В дерзких мечтах Афанасьев давно видел себя летчиком-испытателем новых машин. Стать таким, как Чкалов, — это заветное желание он бережно пронес через всю войну. Летать на реактивном самолете — вот чего он хотел и достиг бы этого, если бы в тот проклятый день случай не привел его к «союзникам»… Мечты, ах мечты! — их не прогонишь даже в тюрьме. Беспосадочный перелет вокруг земного шара… Смелая захватывающая мысль! Старт в Москве на восток, финиш в Москве — с запада. Разве то была фантазия? И все оборвалось, точно лента кинематографа. Картина не досмотрена…

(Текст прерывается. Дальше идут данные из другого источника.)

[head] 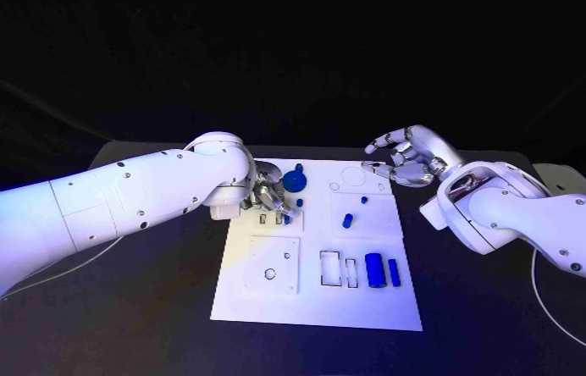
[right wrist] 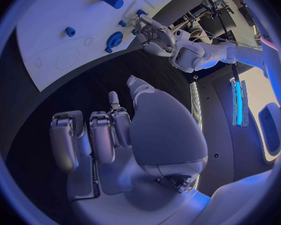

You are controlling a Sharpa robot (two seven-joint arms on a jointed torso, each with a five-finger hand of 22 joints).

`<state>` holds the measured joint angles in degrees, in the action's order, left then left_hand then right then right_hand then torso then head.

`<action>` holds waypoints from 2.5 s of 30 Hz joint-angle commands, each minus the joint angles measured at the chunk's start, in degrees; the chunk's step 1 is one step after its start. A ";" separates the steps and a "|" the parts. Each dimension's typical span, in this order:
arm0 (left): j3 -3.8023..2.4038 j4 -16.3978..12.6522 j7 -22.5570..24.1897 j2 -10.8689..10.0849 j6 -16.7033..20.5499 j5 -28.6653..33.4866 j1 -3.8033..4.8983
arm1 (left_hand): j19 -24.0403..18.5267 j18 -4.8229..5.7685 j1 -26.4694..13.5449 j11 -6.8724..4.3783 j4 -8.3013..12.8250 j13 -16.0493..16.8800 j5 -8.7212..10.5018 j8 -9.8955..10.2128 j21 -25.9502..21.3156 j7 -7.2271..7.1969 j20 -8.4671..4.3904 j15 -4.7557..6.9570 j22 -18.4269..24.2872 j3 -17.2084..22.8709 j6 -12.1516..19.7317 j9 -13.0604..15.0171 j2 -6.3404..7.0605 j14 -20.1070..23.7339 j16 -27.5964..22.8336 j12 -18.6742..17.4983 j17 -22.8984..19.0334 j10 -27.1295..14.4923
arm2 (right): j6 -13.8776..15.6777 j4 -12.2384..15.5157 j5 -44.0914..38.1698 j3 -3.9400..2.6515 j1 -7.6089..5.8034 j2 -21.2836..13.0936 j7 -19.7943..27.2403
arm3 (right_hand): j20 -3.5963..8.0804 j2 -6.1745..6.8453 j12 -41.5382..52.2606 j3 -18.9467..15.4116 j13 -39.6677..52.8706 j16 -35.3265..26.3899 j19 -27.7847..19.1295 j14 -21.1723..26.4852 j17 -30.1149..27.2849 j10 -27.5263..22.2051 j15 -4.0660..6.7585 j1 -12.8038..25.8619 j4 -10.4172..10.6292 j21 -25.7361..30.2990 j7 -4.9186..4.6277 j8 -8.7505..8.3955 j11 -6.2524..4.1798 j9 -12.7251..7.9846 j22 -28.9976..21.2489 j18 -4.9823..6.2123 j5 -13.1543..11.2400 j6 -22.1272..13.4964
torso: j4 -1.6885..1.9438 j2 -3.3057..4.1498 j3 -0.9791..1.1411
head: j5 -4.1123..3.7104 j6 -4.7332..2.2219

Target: Assemble the parts on the task board

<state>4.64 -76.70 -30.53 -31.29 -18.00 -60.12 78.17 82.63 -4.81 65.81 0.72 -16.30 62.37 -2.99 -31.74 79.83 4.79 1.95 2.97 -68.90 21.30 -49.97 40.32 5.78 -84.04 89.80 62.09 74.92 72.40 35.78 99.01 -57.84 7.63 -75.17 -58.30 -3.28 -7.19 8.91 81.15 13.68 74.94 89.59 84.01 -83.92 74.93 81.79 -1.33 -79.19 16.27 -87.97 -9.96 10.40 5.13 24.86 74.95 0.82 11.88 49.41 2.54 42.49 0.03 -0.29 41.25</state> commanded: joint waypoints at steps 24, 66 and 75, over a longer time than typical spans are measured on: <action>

Вечерами, запертый в темном вонючем бараке, Николай пробирался к окошку, выходящему на восток. Подолгу глядел в темноту. Его губы шевелились: он читал стихи Маяковского, Пушкина, Лермонтова… Слова родного языка, произносимые мысленно, иногда шепотом, звучали новой неизъяснимой прелестью. «Отворите мне темницу, дайте мне сиянье дня…» Жить! Увидеть снова родные поля, реки и леса, посмотреть в синие ласковые глаза Тони, обнять мать и сестренку… Но, чтобы жить, надо бороться. И к этой грядущей борьбе Афанасьев готовил себя, тренируя волю, словно спортсмен перед соревнованием.

Страшнее наказаний и плохой пищи была невозможность полезно трудиться. В лагере заключенных заставляли работать, но то был издевательский труд, похожий на пытку. Их принуждали перевозить землю с места на место, рыть ямы и вновь их засыпать. Даже уборка лагеря велась нарочито беспорядочно: выполненная работа всегда переделывалась.